USD/JPY traded in the upper 153.00s this week and stayed inside its weekly range. Resistance remains near 154.00. Markets are waiting for the minutes from the latest US Federal Reserve meeting. The Fed left its benchmark rate unchanged at 3.5–3.75% and signalled a steady policy stance in the near term. The minutes may reveal disagreements within the committee after cooler US inflation and weak US jobs data last week.

Fed Minutes And Market Sensitivity

Chicago Fed President Austan Goolsbee said on Tuesday that if price pressures keep easing, the Fed could cut rates several times this year. In Japan, weak Q4 GDP data released on Monday renewed worries about the outlook. It also supported Prime Minister Sanae Takaichi’s plans for large-scale stimulus and lower taxes. The IMF warned that cutting the consumption tax could hurt public finances. It also called for more Bank of Japan tightening to keep inflation under control. This eased the yen’s upward momentum from last week and supported the US dollar.

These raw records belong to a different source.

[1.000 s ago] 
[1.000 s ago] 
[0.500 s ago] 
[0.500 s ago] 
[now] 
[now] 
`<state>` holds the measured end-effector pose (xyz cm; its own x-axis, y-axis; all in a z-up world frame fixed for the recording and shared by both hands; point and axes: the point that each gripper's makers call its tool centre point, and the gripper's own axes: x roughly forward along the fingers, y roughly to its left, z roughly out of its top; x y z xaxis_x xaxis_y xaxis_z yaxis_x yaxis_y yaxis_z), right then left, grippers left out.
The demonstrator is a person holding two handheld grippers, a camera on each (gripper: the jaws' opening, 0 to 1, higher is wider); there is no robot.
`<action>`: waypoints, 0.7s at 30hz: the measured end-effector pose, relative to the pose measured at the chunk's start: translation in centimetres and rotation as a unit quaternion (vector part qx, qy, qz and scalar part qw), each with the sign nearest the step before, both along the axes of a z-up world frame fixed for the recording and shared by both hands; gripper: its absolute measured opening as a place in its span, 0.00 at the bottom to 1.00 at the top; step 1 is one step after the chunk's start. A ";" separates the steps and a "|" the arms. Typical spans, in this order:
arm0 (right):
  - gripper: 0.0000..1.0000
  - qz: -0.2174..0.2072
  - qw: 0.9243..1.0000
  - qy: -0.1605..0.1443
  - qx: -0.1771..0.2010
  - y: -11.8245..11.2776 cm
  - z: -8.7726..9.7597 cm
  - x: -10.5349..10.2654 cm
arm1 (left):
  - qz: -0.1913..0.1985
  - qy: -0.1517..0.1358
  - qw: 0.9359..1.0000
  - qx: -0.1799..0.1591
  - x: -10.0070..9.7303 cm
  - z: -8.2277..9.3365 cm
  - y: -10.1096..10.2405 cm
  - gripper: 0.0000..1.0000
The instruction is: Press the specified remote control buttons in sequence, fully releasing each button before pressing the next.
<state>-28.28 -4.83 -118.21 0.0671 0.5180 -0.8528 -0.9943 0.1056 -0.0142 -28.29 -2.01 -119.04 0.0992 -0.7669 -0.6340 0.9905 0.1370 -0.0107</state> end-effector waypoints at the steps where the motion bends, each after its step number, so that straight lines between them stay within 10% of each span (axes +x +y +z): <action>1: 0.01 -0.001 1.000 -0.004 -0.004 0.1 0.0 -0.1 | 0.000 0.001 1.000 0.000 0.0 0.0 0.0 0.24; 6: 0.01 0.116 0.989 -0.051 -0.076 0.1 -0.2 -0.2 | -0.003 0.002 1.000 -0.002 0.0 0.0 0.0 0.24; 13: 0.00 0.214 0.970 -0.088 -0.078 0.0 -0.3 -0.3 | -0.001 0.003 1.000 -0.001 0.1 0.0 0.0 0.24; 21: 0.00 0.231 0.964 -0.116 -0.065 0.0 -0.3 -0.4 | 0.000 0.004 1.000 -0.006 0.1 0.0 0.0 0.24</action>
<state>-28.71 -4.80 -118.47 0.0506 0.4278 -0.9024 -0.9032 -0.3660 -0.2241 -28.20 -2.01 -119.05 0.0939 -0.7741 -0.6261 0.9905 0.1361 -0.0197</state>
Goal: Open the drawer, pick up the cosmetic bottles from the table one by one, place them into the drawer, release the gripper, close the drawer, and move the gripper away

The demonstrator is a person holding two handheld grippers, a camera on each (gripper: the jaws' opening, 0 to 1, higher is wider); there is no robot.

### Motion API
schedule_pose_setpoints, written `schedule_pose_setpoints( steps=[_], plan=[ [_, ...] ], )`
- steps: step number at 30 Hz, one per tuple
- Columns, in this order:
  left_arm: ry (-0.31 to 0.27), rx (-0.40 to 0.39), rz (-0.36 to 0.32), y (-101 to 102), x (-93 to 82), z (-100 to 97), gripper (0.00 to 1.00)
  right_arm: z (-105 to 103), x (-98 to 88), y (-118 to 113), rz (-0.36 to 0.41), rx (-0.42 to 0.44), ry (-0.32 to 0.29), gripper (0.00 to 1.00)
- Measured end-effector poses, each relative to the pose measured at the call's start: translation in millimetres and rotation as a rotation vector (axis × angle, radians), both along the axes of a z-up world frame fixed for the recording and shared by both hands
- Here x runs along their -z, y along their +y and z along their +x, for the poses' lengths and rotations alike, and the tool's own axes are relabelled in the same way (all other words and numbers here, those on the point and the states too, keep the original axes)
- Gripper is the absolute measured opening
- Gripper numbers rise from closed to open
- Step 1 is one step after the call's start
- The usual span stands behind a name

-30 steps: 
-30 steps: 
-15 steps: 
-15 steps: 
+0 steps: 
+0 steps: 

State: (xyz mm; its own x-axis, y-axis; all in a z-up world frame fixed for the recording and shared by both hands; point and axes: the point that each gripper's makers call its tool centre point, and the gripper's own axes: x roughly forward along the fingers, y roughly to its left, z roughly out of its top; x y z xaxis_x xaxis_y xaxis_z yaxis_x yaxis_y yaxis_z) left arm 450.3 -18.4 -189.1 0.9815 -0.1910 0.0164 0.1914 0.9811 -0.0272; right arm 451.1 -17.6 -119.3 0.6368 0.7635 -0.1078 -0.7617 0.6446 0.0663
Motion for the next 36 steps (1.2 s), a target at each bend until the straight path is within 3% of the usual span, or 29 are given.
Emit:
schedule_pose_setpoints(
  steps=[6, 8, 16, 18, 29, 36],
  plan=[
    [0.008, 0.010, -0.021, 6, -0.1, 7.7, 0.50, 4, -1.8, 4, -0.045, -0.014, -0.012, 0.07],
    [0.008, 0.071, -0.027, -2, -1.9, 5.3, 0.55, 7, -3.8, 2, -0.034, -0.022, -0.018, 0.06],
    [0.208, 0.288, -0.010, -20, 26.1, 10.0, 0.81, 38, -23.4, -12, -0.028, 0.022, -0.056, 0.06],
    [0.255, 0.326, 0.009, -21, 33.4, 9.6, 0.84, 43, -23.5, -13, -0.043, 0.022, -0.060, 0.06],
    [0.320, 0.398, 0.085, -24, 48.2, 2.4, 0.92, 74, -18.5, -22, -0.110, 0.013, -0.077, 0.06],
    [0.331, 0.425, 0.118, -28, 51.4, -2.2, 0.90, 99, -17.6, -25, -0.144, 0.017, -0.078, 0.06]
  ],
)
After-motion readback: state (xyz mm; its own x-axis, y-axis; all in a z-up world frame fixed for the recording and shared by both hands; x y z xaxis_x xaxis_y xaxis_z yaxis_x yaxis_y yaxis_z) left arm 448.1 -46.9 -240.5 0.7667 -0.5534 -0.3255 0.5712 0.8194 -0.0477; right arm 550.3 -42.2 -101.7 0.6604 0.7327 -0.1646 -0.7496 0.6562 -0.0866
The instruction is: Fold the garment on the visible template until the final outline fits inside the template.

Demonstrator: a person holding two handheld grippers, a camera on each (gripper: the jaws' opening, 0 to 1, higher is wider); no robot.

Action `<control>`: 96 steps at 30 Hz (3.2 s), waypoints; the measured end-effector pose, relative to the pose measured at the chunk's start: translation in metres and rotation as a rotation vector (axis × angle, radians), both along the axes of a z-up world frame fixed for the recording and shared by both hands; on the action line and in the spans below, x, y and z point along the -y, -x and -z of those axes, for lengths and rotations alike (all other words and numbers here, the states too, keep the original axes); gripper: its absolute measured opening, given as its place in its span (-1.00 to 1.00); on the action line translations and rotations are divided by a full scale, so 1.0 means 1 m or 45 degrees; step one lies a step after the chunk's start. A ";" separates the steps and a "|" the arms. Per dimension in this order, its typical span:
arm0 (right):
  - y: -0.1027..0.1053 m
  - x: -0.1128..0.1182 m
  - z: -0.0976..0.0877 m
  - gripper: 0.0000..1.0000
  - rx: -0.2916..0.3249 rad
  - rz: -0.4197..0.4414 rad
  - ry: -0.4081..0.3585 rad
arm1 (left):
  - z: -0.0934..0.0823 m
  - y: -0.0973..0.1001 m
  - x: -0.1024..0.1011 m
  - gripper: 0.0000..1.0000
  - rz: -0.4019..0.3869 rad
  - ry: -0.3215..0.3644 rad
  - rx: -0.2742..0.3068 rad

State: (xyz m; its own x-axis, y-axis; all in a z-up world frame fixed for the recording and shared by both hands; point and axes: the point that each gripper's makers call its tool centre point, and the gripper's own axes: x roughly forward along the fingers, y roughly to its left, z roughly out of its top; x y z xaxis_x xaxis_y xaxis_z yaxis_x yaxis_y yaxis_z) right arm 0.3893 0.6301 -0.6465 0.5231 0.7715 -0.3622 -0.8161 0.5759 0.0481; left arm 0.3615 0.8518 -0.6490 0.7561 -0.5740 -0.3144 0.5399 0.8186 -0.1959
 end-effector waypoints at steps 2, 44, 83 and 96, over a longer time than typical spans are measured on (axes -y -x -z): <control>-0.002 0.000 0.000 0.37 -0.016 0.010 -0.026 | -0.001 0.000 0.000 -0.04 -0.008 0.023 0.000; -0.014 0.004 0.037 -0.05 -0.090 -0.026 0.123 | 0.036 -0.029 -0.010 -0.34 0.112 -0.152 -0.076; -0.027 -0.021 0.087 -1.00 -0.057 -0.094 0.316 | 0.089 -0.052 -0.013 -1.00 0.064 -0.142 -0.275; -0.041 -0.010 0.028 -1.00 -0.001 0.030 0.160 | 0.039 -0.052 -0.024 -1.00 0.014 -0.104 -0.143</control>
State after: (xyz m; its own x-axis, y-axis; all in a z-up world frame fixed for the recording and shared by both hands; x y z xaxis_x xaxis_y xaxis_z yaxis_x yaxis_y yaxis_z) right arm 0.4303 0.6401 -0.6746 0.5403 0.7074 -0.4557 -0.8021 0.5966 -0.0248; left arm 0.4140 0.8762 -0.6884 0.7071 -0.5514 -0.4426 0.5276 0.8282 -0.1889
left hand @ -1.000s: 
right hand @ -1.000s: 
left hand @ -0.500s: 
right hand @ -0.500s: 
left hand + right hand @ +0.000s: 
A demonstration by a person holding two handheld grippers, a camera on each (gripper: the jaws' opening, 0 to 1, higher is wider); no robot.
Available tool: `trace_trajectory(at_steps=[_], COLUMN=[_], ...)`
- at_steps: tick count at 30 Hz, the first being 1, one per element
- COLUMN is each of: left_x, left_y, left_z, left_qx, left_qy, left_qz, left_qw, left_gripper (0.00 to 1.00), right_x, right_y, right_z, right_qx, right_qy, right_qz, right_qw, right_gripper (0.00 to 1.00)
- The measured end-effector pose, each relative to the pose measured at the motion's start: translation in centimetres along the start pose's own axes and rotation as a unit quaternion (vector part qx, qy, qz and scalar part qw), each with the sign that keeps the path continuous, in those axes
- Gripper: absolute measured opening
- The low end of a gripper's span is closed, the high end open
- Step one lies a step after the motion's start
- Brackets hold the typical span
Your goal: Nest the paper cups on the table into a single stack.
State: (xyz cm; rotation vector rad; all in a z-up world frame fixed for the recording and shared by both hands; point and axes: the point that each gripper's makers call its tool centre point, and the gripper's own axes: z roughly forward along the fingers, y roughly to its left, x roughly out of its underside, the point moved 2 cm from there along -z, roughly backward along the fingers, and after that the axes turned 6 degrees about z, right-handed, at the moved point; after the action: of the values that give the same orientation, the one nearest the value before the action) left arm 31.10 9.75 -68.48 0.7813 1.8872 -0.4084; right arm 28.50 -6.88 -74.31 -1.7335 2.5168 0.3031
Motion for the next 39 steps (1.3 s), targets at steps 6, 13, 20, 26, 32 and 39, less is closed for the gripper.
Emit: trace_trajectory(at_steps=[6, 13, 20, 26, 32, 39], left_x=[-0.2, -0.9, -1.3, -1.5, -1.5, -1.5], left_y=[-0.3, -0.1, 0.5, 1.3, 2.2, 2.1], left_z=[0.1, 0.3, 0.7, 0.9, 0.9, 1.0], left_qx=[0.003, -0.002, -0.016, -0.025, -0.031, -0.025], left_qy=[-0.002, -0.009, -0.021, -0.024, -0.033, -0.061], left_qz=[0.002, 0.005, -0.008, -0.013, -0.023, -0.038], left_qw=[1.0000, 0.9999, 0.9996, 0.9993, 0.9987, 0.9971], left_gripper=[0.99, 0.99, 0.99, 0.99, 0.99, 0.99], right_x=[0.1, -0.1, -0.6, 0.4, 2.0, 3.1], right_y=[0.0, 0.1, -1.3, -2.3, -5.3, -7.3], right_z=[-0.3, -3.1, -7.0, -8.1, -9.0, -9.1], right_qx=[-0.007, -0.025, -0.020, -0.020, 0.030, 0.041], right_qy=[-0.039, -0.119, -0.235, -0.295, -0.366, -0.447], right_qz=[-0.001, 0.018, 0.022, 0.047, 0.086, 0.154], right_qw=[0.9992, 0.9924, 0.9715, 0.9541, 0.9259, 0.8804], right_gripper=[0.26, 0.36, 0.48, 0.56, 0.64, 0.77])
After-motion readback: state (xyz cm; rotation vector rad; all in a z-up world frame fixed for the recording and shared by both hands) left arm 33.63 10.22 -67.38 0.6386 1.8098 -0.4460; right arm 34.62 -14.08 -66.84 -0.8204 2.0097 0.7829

The Fed aims for stable prices and maximum employment. It uses interest rates to keep inflation near its 2% target. The Fed holds eight policy meetings each year, and the FOMC includes 12 officials. Quantitative easing boosts credit by buying high-quality bonds and usually weakens the dollar. Quantitative tightening slows or stops bond buying and is usually supportive for the dollar.

Range Bound Setup And Volatility Risk

With USD/JPY stuck in a tight range below 154.00, the main focus is the upcoming Fed minutes. The lack of direction can mean pressure is building. This makes options strategies such as buying a straddle appealing, since they can profit from a large move in either direction once the Fed’s internal debate becomes clearer. This is a classic volatility setup for the coming days. The case for US dollar weakness is starting to build, especially when looking back at last month’s data. The January 2026 Consumer Price Index (CPI) came in at 2.9%, slightly below forecasts. The jobs report also disappointed, showing only 155,000 new positions. This supports the more dovish view among some Fed officials and suggests futures markets may be underpricing the chance of rate cuts later this year. In Japan, the yen is getting mixed signals, which often leads to choppy trading. Japan’s economy contracted by 0.2% in the final quarter of 2025, making government stimulus more likely. Stimulus is typically negative for the yen. At the same time, international pressure is growing for the Bank of Japan to tighten policy, which would support the currency. Looking ahead, we may be near the start of a major policy split—the opposite of what we saw in 2024 and 2025. If the Fed keeps signalling rate cuts while the Bank of Japan moves toward tighter policy, the long-term trend in USD/JPY could shift lower. Derivative traders may want to watch for any more hawkish language from the Bank of Japan as a signal for a potential multi-month move. Create your live VT Markets account and start trading now.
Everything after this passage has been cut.